[Dataset records]
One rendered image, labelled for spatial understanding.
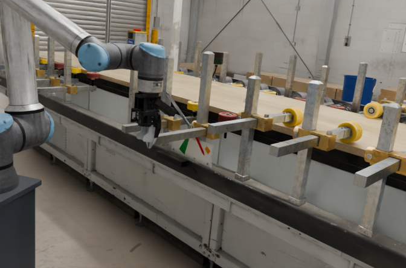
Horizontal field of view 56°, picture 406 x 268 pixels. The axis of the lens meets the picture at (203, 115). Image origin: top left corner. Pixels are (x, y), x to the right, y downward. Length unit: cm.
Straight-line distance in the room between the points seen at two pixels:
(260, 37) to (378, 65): 311
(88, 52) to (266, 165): 90
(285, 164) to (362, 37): 744
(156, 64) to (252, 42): 917
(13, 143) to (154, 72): 62
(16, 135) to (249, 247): 115
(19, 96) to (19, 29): 26
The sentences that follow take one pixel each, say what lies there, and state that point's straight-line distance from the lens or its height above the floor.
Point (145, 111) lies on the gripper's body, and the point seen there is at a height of 97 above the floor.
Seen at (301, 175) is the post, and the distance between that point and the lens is 137.
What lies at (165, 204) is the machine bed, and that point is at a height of 23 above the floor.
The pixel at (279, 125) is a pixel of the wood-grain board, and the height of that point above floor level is 90.
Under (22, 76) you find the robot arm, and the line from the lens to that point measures 168.
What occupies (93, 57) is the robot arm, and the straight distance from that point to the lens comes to 126.
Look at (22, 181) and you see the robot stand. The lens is 171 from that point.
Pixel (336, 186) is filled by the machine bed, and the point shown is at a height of 73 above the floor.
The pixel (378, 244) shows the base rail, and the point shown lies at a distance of 129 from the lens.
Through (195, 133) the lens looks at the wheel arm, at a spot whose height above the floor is 85.
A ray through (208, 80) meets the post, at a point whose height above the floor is 106.
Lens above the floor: 127
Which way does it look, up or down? 13 degrees down
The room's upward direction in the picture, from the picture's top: 6 degrees clockwise
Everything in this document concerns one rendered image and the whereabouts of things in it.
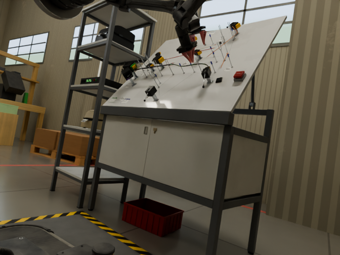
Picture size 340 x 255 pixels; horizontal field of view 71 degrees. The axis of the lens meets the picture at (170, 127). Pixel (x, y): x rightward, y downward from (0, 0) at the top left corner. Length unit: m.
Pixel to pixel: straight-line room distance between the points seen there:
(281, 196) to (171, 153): 1.86
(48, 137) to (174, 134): 3.75
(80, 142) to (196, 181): 3.23
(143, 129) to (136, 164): 0.25
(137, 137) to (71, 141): 2.92
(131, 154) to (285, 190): 1.92
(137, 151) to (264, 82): 2.68
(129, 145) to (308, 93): 2.15
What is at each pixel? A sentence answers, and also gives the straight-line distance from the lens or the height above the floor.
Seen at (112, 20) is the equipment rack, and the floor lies 1.61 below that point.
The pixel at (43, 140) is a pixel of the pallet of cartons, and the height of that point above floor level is 0.28.
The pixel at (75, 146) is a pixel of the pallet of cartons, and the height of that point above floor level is 0.30.
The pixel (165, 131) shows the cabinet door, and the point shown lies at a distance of 1.54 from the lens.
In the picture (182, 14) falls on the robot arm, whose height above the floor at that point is 1.27.
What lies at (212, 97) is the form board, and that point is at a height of 0.95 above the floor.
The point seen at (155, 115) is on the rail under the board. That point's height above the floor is 0.82.
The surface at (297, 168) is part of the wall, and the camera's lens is 3.05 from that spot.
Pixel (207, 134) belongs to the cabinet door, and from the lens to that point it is 1.35.
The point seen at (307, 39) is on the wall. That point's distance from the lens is 3.36.
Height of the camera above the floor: 0.68
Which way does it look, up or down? 3 degrees up
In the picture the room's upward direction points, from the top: 9 degrees clockwise
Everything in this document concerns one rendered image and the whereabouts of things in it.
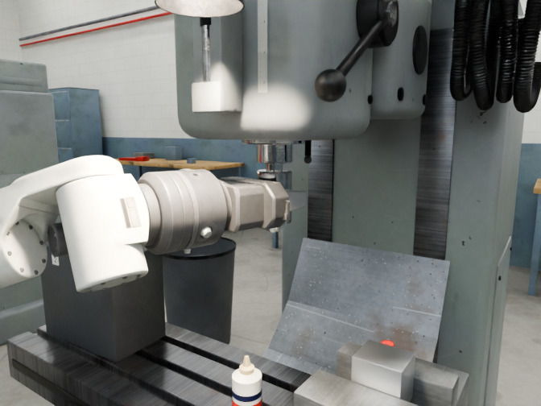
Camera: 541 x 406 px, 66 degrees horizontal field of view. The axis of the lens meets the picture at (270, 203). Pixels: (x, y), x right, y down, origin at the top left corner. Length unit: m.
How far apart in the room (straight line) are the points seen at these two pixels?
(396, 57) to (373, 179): 0.34
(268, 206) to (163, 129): 6.51
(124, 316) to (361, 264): 0.48
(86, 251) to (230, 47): 0.24
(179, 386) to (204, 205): 0.39
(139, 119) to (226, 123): 6.92
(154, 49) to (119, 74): 0.95
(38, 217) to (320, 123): 0.30
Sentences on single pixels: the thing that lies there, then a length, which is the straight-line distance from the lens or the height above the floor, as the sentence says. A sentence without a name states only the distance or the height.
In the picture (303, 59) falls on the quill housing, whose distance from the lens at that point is 0.44.
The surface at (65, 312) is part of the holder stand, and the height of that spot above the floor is 0.98.
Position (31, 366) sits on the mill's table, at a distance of 0.95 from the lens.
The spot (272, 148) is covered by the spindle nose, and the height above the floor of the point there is 1.30.
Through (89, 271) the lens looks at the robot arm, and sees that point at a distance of 0.40.
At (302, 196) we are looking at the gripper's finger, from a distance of 0.55.
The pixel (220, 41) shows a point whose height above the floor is 1.41.
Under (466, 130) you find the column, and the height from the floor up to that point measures 1.32.
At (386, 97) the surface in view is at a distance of 0.60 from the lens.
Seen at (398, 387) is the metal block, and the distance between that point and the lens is 0.53.
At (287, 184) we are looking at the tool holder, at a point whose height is 1.25.
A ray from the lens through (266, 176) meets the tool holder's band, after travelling 0.54.
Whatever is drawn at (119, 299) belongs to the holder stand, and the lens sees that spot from 0.80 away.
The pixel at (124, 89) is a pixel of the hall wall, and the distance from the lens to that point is 7.69.
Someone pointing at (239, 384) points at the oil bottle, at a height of 1.00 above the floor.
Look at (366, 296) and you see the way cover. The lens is 0.90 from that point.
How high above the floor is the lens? 1.32
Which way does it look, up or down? 10 degrees down
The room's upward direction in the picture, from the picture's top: straight up
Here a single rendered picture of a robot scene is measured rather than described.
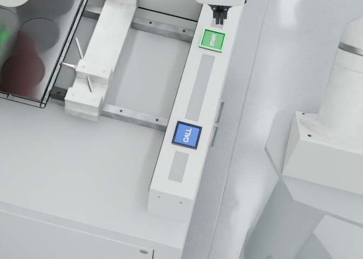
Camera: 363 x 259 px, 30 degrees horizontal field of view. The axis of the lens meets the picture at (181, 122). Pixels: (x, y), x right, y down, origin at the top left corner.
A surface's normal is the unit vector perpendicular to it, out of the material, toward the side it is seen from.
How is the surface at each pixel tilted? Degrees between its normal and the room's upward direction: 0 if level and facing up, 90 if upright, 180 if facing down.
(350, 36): 61
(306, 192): 0
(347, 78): 52
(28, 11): 0
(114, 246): 90
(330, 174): 90
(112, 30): 0
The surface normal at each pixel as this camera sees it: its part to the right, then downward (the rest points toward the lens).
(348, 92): -0.40, 0.16
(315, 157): -0.24, 0.84
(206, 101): 0.07, -0.48
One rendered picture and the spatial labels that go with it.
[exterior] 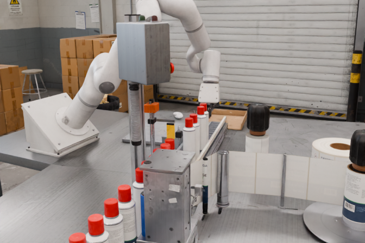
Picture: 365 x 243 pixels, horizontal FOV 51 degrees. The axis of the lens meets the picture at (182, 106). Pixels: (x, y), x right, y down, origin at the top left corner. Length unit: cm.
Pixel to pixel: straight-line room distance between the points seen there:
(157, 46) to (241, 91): 474
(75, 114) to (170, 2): 74
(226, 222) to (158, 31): 62
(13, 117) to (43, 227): 362
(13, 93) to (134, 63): 373
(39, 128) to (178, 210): 117
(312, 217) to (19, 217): 97
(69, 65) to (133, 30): 430
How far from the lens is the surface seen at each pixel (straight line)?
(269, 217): 129
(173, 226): 100
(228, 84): 595
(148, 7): 164
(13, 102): 491
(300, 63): 563
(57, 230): 137
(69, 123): 205
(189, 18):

What is required.
Look through the entries above, find each line containing "measures", and copy it.

Exercise result.
Under (22, 76) you find the robot arm, and the line from the lens to that point measures 168.
Under (466, 130) you find the column, and the height from the floor up to that point measures 1.32.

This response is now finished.